21 aprile 2024
Aggiornato 21:00
Ambiente & Energia

Obama, l'oleodotto Keystone e gli ambientalisti

Il presidente prenderà nei prossimi mesi una decisione finale sulla costruzione dell'oleodotto, che dovrebbe trasportare il petrolio estratto dalle sabbie bituminose dell'Alberta, in Canada, nel cuore degli Stati Uniti, e da lì fino al Golfo del Messico

NEW YORK - L'oleodotto Keystone XL è un problema che non può essere nascosto con una serie di norme in difesa dell'ambiente, e non c'è nulla che l'amministrazione possa fare per negare l'impatto che il progetto avrebbe sul clima. A dirlo è stato Jamie Henn, del gruppo 350.org, una delle organizzazioni più attive contro la realizzazione dell'oleodotto; parlando delle norme annunciate in questi giorni da Obama e del rapporto del dipartimento di Stato, secondo cui il Keystone non avrebbe un grosso impatto sull'ambiente, l'attivista ha detto metaforicamente che «non c'è un lenzuolo grande abbastanza per coprire l'elefante nella stanza».

AMBIENTALISTI PRONTI ALLA PROTESTA - Il presidente prenderà nei prossimi mesi una decisione finale sulla costruzione dell'oleodotto, che dovrebbe trasportare il petrolio estratto dalle sabbie bituminose dell'Alberta, in Canada, nel cuore degli Stati Uniti, e da lì fino al Golfo del Messico. Un progetto da 5,4 miliardi di dollari, sostenuto dal Canada e dagli imprenditori. Se Obama dovesse approvarlo, provocherebbe una «veemente reazione» dei gruppi ambientalisti, ha detto David Goldston, direttore degli affari governativi del Natural Resources Defense Council, una non-profit in difesa dell'ambiente.

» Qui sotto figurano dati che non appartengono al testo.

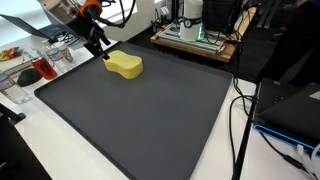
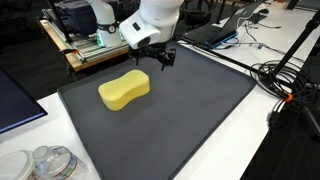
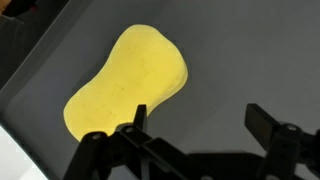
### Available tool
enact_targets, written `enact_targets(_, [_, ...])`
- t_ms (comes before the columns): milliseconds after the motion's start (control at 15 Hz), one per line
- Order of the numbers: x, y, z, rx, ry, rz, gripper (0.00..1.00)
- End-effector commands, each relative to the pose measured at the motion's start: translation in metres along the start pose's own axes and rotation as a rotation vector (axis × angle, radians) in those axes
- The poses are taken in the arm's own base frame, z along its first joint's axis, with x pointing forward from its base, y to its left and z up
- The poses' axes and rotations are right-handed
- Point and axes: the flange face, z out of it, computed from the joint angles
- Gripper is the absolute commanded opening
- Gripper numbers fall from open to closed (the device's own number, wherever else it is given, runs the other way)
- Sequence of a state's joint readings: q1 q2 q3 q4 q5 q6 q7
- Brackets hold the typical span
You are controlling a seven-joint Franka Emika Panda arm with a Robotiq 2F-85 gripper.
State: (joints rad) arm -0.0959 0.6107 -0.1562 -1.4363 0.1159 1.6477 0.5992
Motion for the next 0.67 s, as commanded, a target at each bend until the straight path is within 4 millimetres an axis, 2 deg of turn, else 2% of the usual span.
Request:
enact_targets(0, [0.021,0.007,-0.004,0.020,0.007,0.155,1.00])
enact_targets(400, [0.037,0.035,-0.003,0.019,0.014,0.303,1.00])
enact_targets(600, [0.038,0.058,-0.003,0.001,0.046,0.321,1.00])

L'IPOTESI DI SCAMBIO - «La gente suppone che questa spinta a favore delle politiche ambientali potrebbe in qualche modo essere una sorta di scambio, ma per la comunità ambientalista non esiste un tale scambio sul Keystone XL» ha aggiunto Goldston.
Secondo alcuni analisti, infatti, l'azione di Obama - con la proposta di un miliardo da destinare al «Climate Resilience Fund», un fondo per la ricerca per prevenire e aiutare le comunità ad affrontare i cambiamenti climatici, e la richiesta di nuovi standard per ridurre l'inquinamento provocato dai camion - sarebbe rivolta ad attenuare le polemiche per la futura approvazione del Keystone, con cui aiuterebbe alcuni candidati democratici al Senato alle prossime elezioni di metà mandato, tra cui Mary Landrieu (Louisiana), in Stati in bilico dove il sostegno all'oleodotto è forte.

POCHI RISCHI - Meno di un mese fa, il dipartimento di Stato americano ha pubblicato il rapporto finale sull'impatto ambientale del Keystone XL, confermando quanto concluso nella bozza diffusa a marzo, ovvero che l'oleodotto porrebbe «pochi rischi ambientali», aprendo di fatto la strada all'approvazione da parte del presidente Barack Obama che, viste le forti preoccupazioni dei gruppi ambientalisti, ha assicurato che il progetto andrà avanti «solo se non aggraverà significativamente il problema dell'inquinamento da Co2». Il rapporto riguarda i 1.897 chilometri del segmento settentrionale del Keystone, che dovrebbe unire Hardisty, in Alberta, a Steele City, in Nebraska; la TransCanada ha invece già costruito e messo in funzione i 780 chilometri del segmento meridionale, da Cushing (Oklahoma) a Nederland (Texas). Il rapporto, comunque, non ha messo fine alla discussione sull'oleodotto: si è aperto un processo di revisione di tre mesi per verificare se la sua costruzione sia nell'interesse nazionale. Terminato quest'altro passaggio, il presidente potrà prendere una decisione attesa da anni, e che potrebbe essere comunicata tra maggio e giugno.